Section 45B gives the Sub S a choice; either deduct the FICA that the Sub S paid on the tips its employees got, so the taxable net for distribution to shareholders is diminished, or let credits for the FICA paid flow through to the shareholders. Obviously, the credit is a dollar-for-dollar offset against the shareholders’ personal income tax, where the deduction only results in less taxable income.

Since Ron A was dealing with $350K in fraud chops, which apparently got conceded to some extent, any direct offset to tax really helps Ron A.

So Ron wants to tip out the Sub S and take the credits himself.

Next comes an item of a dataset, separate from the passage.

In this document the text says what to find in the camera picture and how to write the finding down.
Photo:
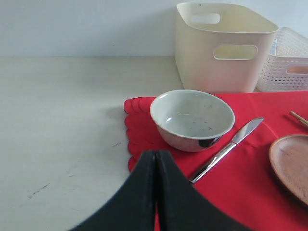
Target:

“The answer seems quite straightforward.  Section 45B(c) explicitly provides that ‘[n]o deduction shall be allowed under this chapter for any amount taken into account in determining the credit under this section.’  Section 45B(d), titled ‘Election Not to Claim Credit’, further provides that ‘[t]his section shall not apply to a taxpayer for any taxable year if such taxpayer elects to have this section not apply for such taxable year.’  In combination, these two provisions suggest that when [Sub S] chose to deduct its FICA tax payments, it had made an election not to claim any FICA tip credits.  Indeed, AGI never claimed, or intended to claim, FICA tip credits….  Consequently, on the basis of [Sub S]’s reporting position, petitioner is not entitled to any flowthrough FICA tip credits…. 2018 T. C. Memo. 81, at pp. 5-6.

Ron A isn’t stiffed by the foregoing.

“Petitioner agrees that AGI elected not to claim any FICA tip credits. Nonetheless, he asserts that AGI now seeks to change its election and ‘may claim the FICA Tips Credit pursuant to Section 45B’ by filing amended returns.  The evidence in the record contradicts his assertion.  AGI has never stated its intention to change the election it made more than nine years ago.  Petitioner’s assertion, in effect, is that AGI’s election could be changed unilaterally by his request made in his capacity as a shareholder.” 2018 T. C. Memo. 81, at p. 6.

Except corporate elections get made by corporations. Especially Sub S corporations; see Section 1363(c)(1) and Reg. 1.1363-1(c)(1). Of course, there’s an exception for mining deals and for foreign tax credits, but neither plays a part here.

Even if in this one case, the other shareholders in Ron A’s Sub S wouldn’t be hurt, so it wouldn’t be unfair, Judge Cohen isn’t creating precedents.